Y así, movido por una mezcla de curiosidad y espíritu aventurero, Gustavo se presentaría en el centro de la Cienciología, con toda la dignidad que puede tener una rana famosa. Lo recibirían como si fuera el elegido verde del universo: “Bienvenido, Gustavo. ¿Estás listo para alcanzar tu máximo potencial?”. Y Gustavo, con su habitual serenidad, respondería: “¿Máximo potencial? Si eso incluye dejar de lidiar con Miss Piggy y sus dramas, entonces apúntenme ahora mismo.”
Claro, lo primero que le habrían hecho sería el famoso test de personalidad. Porque, ya saben, nadie entra en la Cienciología sin pasar por una buena sesión de preguntas existenciales. Y aquí es donde me lo imagino, todo serio, escuchando preguntas del tipo: “¿Te sientes incomprendido?” A lo que él, con su mejor croar, diría: “Soy una rana que ha pasado la vida siendo incomprendida por una cerdita. ¿Qué crees?”. Y luego, la clásica: “¿Te molesta que en Latinoamérica te llamen René en lugar de Gustavo?”. Seguro que ahí habría soltado un resoplido anfibio: “No hablemos de eso, que es otro trauma que quiero superar. Y no, tempoco me llamo Gustavo, sino Kermit”.
Pero el verdadero golpe de gracia habría llegado cuando le dijeran que tenía unos niveles altísimos de thetans. Y claro, Gustavo, como buen amante de las cosas verdes y comestibles, pensaría: “¿Eso se sirve con guacamole?”. Pero no, resulta que los thetans son esas energías cósmicas que te permiten ascender espiritualmente. Todo habría cobrado sentido para él: cuanto más alto tu thetán, más lejos puedes saltar. Y si Gustavo sabe hacer algo bien, es saltar.
Lo que habría terminado de conquistar a nuestro amigo batracio sería la promesa de la inmortalidad. Sí, leyeron bien: millones de años de vida.
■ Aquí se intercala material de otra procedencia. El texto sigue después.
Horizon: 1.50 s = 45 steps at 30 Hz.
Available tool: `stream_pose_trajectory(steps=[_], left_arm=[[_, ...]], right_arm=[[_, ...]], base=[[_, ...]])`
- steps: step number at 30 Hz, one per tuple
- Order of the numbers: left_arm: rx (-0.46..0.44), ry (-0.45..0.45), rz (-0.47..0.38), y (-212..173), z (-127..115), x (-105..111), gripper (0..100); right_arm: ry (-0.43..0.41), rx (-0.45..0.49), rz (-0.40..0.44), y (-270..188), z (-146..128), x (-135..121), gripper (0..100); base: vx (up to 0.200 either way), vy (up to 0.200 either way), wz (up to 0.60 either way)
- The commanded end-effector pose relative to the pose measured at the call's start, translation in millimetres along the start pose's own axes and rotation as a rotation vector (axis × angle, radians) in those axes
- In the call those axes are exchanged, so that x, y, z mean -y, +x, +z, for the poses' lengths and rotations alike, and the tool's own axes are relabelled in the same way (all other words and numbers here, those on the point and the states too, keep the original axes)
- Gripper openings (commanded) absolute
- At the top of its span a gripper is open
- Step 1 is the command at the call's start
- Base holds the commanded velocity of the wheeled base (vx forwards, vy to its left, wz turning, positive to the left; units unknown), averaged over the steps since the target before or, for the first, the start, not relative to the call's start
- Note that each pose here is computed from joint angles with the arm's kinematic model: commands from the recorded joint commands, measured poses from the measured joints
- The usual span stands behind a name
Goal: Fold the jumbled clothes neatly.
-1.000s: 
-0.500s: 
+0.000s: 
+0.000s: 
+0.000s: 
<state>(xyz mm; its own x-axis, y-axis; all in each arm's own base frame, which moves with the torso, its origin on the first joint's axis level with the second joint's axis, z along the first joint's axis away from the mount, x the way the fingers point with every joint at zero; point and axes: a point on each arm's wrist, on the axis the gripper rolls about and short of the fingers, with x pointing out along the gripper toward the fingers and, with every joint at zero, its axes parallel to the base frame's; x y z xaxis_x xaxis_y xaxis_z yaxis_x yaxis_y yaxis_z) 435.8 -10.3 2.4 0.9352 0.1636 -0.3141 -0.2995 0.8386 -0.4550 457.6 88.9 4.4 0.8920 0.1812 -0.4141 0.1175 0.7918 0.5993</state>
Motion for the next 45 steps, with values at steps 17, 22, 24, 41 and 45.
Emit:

Gustavo, con los ojos saltones llenos de emoción, habría imaginado una eternidad de charcas perfectas y moscas que evolucionan a sabores gourmet. Pero luego, como buena rana filosófica que es, vendrían las dudas existenciales: “¿De verdad quiero pasar millones de años persiguiendo moscas? ¿Qué pasa si después de los primeros mil años las moscas se ponen aburridas?”. Cosas que toda rana sabia debe considerar.
Lo que de verdad lo habría motivado a inscribirse a todos los cursos espirituales sería la promesa de superar los “traumas del pasado”. Aquí, Gustavo habría visto la luz. Porque, amigos, llevemos esto a lo personal: si has pasado años soportando los altibajos emocionales de Miss Piggy, créanme, necesitas más que un buen croar para superarlo. ¿Y qué mejor que una secta cósmica para ayudarte a procesar todo eso?
Así que ahí lo tendríamos, a Gustavo, completamente inmerso en su nuevo camino espiritual. Quizá lo veríamos más zen, con un brillo especial en los ojos, hablando de naves espaciales y saltos cuánticos como si fuera un episodio de Star Trek. Aunque sigue siendo el mismo Gustavo de siempre, está claro que ahora croa con una energía diferente, más cósmica, más elevada. Si le ven meditando en un nenúfar, no lo interrumpan: está en sintonía con el cosmos.